1

I have an index that contains documents structured as follows:

{
    "year": 2020,
    "month": 10,
    "day": 05,
    "some_other_data": { ... }
}

the ID of each documents is constructed based on the date and some additional data from some_other_data document, like this: _id: "20201005_some_other_unique_data". There is no explicit _timestamp on the documents.

I can easily get the most recent additions by doing the following query:

{
    "query": {
        "match_all": {}
    },
    "sort": [
        {"_uid": "desc"}
    ]
}

Now, the question is: how do I get documents that have essentially a date between day A and day B, where A is, for instance, 2020-07-12 and B is 2020-09-11. You can assume that the input date can be either integers, strings, or anything really as I can manipulate it beforehand.

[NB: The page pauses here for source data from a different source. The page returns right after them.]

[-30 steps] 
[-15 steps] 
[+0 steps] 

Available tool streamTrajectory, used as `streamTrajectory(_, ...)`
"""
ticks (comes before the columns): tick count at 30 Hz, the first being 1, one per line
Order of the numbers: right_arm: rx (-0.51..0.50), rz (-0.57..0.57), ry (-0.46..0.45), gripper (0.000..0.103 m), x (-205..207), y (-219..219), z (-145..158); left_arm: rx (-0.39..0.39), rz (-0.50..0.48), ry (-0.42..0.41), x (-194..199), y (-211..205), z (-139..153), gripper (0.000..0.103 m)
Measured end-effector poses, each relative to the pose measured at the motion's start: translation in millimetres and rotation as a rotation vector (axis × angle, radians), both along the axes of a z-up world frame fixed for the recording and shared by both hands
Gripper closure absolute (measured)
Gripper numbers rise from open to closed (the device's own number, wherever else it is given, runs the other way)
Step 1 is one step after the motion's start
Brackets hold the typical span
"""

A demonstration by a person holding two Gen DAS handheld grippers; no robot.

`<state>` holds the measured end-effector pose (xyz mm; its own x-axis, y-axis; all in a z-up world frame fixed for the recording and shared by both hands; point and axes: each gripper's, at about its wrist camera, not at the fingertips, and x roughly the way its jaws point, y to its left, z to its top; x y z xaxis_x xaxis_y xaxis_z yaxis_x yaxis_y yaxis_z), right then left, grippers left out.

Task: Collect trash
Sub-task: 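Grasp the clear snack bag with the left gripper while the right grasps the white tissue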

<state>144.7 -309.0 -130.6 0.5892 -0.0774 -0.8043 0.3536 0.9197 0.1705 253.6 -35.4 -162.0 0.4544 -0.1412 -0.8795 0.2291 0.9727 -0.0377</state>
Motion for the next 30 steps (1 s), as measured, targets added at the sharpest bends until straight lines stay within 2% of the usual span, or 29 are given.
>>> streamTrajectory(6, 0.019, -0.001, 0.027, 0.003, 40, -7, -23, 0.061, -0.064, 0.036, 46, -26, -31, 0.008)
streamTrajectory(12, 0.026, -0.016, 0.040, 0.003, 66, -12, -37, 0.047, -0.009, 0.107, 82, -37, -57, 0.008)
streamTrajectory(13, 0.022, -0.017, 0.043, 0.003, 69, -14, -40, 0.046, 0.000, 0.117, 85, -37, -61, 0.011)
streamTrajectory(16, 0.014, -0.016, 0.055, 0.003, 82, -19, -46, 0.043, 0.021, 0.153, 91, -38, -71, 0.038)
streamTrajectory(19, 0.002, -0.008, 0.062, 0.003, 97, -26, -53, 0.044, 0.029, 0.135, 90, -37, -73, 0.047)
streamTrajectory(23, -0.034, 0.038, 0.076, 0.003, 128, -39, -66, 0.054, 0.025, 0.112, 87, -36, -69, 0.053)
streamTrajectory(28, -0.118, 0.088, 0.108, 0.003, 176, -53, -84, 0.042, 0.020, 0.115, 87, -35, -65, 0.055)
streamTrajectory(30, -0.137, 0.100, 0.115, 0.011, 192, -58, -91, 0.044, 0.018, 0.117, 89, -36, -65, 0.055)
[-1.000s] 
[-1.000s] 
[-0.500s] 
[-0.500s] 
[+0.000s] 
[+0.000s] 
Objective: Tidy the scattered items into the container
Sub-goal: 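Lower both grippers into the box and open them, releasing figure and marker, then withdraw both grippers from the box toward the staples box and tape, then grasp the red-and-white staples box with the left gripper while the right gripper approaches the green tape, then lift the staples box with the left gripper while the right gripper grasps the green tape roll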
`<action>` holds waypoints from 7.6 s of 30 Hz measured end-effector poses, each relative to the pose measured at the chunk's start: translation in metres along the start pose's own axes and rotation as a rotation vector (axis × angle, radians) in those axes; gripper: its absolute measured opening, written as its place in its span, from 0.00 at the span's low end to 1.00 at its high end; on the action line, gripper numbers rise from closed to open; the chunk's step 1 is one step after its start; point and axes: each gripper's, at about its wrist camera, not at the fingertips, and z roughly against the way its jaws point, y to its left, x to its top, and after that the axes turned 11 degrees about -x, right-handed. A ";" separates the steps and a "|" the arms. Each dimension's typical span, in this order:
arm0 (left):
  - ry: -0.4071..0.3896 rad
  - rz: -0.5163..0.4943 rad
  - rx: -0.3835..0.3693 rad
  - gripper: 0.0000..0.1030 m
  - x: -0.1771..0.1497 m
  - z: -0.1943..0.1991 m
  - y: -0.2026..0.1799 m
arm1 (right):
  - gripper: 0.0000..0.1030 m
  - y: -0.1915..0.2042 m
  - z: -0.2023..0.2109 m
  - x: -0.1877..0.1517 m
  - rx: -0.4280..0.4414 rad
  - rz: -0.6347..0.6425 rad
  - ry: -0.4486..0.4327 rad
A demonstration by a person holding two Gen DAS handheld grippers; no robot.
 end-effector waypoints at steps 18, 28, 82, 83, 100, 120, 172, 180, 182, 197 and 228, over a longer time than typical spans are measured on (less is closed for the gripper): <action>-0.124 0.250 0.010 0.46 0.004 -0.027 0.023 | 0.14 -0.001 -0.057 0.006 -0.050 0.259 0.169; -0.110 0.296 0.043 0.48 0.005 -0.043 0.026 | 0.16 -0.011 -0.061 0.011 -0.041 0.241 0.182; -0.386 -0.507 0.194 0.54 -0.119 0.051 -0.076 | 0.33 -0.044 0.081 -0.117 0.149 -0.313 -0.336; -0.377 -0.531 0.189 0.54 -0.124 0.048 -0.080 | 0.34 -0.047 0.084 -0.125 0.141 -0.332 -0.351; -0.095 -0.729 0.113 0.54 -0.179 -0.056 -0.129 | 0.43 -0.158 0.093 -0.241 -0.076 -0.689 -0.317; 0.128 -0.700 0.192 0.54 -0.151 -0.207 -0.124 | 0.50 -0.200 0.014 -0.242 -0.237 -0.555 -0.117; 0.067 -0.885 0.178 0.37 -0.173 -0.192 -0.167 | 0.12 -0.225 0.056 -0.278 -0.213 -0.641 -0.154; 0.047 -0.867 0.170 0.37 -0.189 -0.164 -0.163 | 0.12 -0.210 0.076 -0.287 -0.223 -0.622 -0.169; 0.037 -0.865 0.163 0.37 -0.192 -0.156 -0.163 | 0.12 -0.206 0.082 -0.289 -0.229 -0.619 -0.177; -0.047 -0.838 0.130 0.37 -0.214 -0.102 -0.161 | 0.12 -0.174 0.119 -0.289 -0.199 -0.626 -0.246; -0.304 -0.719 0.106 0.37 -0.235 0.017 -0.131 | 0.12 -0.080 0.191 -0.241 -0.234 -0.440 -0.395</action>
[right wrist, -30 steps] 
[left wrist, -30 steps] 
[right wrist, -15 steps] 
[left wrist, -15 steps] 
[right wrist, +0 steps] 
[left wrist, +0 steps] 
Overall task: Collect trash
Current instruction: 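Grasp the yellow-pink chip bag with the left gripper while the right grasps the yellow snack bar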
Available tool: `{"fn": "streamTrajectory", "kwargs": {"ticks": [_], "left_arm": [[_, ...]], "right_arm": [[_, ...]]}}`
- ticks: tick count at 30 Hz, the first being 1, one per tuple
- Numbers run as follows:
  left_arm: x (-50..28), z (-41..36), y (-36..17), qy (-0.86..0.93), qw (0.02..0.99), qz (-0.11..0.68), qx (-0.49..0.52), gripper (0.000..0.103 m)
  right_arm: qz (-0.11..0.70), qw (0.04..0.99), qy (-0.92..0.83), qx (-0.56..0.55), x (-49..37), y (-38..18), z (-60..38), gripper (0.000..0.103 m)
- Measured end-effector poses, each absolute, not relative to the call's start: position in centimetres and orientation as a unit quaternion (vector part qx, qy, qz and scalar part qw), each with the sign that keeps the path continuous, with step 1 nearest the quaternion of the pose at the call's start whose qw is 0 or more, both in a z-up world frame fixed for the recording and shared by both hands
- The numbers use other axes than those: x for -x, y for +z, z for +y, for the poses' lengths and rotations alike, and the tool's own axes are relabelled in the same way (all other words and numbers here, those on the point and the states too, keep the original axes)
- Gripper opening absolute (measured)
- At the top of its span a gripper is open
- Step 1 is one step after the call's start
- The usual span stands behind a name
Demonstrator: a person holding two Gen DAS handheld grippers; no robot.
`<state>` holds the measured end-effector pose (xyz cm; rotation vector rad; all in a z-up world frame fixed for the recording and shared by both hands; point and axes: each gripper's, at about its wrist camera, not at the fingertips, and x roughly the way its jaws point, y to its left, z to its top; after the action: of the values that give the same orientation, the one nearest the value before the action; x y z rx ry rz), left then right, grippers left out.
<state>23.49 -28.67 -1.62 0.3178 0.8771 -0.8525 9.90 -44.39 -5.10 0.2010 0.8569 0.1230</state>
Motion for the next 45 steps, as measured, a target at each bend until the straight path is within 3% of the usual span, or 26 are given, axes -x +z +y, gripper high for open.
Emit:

edit: As requested, I'm including a sample result from the following query:

{
    "size": 4,
    "query": {
        "match": {
            "month": 7
        }
    },
    "sort": [
        {"_uid": "asc"}
    ]
}

The response:

{
  "took": 3,
  "timed_out": false,
  "_shards": {
    "total": 5,
    "successful": 5,
    "skipped": 0,
    "failed": 0
  },
  "hits": {
    "total": 1609,
    "max_score": null,
    "hits": [
      {
        "_index": "my_index",
        "_type": "nested",
        "_id": "20200703_andromeda_cryptic",
        "_score": null,
        "_source": {
          "year": 2020,
          "month": 7,
          "day": 3,
          "yara": {
            "strain": "Andromeda",
          },
          "parent_yara": {
            "strain": "CrypticMut",
          },
        },
        "sort": [
          "nested#20200703_andromeda_cryptic"
        ]
      },
      {
        "_index": "my_index",
        "_type": "nested",
        "_id": "20200703_betabot_boaxxe",
        "_score": null,
        "_source": {
          "year": 2020,
          "month": 7,
          "day": 3,
          "yara": {
            "strain": "BetaBot",
          },
          "parent_yara": {
            "strain": "Boaxxe",
          },
        },
        "sort": [
          "nested#20200703_betabot_boaxxe"
        ]
      },
      {
        "_index": "my_index",
        "_type": "nested",
        "_id": "20200703_darkcomet_zorex",
        "_score": null,
        "_source": {
          "year": 2020,
          "month": 7,
          "day": 3,
          "yara": {
            "strain": "DarkComet",
          },
          "parent_yara": {
            "strain": "Zorex",
          },
        },
        "sort": [
          "nested#20200703_darkcomet_zorex"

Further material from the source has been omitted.